AIM OF THE EXERCISE: The records sit below. Return every line in them that holds the word "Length".

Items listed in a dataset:
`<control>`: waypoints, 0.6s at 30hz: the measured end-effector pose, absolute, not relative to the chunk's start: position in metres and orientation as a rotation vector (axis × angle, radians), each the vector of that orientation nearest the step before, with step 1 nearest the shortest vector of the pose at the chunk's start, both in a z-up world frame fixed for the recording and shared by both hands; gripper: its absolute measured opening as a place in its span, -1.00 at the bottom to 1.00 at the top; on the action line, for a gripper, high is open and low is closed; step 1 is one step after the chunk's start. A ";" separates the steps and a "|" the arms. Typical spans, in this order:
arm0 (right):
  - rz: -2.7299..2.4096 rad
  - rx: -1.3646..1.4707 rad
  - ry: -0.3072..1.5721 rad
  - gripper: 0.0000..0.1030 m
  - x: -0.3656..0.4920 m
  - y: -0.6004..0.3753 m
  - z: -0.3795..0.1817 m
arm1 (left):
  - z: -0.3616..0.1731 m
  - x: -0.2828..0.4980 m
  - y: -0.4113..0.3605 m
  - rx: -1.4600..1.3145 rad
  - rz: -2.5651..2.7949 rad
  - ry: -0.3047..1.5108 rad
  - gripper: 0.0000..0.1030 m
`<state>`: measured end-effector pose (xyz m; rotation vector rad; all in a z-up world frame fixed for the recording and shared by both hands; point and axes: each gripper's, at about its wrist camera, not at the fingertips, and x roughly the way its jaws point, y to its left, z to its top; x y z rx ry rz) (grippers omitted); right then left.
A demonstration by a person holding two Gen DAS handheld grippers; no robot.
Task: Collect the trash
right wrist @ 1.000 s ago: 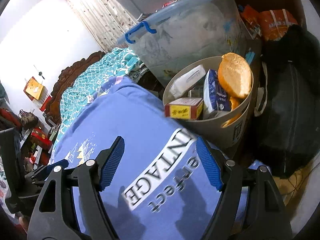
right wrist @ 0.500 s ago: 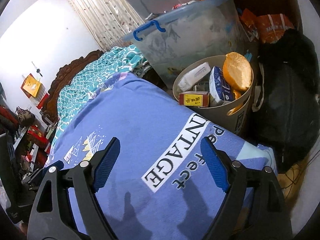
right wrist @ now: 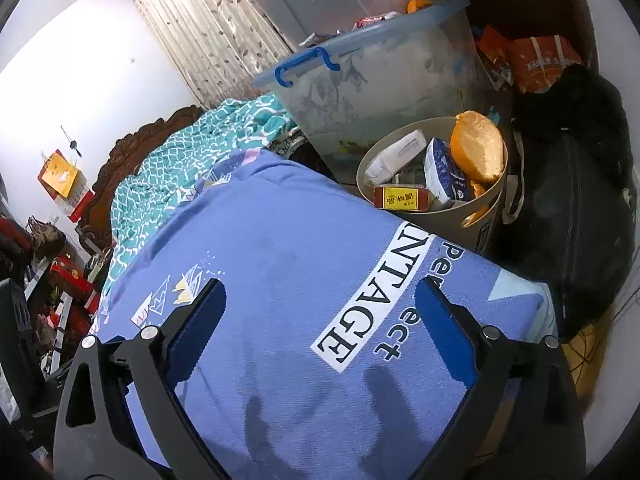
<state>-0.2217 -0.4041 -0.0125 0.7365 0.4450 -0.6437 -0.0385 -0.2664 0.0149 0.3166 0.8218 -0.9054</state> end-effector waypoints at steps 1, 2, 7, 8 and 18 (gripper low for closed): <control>-0.646 0.732 0.441 0.85 -0.222 -0.403 -0.011 | 0.015 -0.038 -0.265 0.314 -0.908 0.824 0.83; -0.649 0.727 0.436 0.86 -0.222 -0.401 -0.009 | 0.015 -0.037 -0.264 0.308 -0.913 0.828 0.83; -0.659 0.715 0.430 0.88 -0.220 -0.394 -0.004 | 0.017 -0.035 -0.258 0.283 -0.933 0.834 0.83; -0.661 0.714 0.432 0.89 -0.220 -0.392 -0.004 | 0.017 -0.035 -0.258 0.279 -0.935 0.833 0.83; -0.669 0.708 0.443 0.90 -0.216 -0.387 -0.003 | 0.019 -0.036 -0.253 0.269 -0.938 0.824 0.83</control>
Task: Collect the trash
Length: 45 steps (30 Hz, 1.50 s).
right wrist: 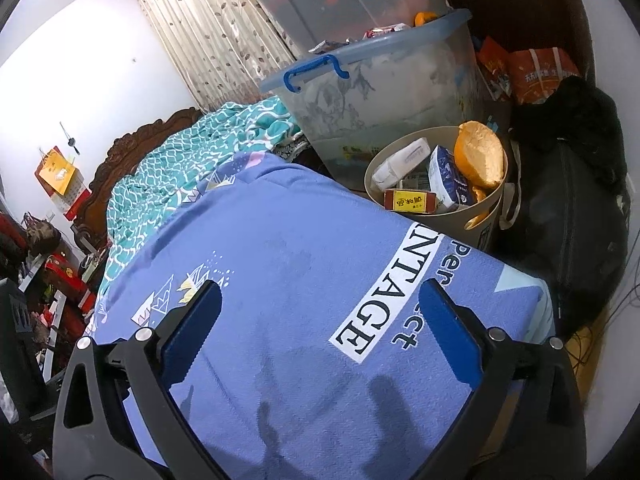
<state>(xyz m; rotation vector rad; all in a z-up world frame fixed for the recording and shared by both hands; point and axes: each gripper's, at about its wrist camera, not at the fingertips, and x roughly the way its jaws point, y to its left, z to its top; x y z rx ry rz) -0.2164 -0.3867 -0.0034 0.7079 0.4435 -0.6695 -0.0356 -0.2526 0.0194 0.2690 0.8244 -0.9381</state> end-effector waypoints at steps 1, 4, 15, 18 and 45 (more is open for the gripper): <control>-0.670 0.707 0.444 0.91 -0.216 -0.387 -0.003 | 0.019 -0.035 -0.251 0.269 -0.936 0.823 0.83; -0.674 0.709 0.441 0.91 -0.216 -0.387 -0.003 | 0.019 -0.033 -0.248 0.266 -0.926 0.823 0.83; -0.690 0.715 0.430 0.91 -0.221 -0.384 -0.002 | 0.016 -0.032 -0.247 0.285 -0.906 0.832 0.83; -0.685 0.718 0.435 0.91 -0.220 -0.383 -0.002 | 0.015 -0.030 -0.247 0.280 -0.908 0.843 0.83; -0.671 0.737 0.464 0.91 -0.213 -0.379 -0.010 | 0.007 -0.017 -0.240 0.299 -0.834 0.874 0.83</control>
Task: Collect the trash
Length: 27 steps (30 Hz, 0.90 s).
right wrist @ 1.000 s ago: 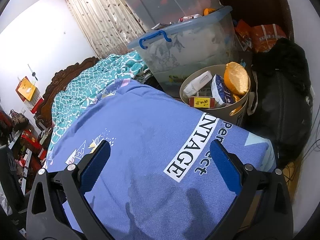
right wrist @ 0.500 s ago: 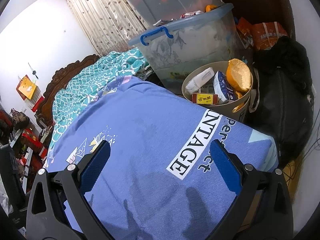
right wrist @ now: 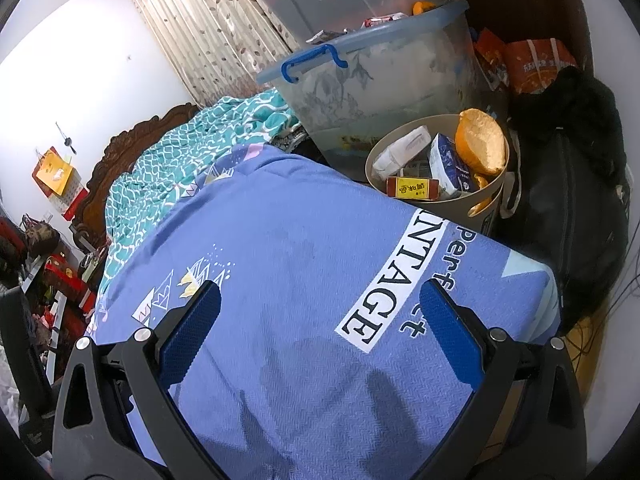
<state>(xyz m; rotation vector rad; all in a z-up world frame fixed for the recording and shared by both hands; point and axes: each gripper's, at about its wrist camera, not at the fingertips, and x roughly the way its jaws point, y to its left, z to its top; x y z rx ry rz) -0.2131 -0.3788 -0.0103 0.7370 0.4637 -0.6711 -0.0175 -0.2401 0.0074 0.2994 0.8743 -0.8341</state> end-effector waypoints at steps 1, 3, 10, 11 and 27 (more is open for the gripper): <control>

RESULT FOR THIS EXERCISE:
Length: 45 steps (30 Hz, 1.50 s).
Length: 27 steps (30 Hz, 0.90 s).

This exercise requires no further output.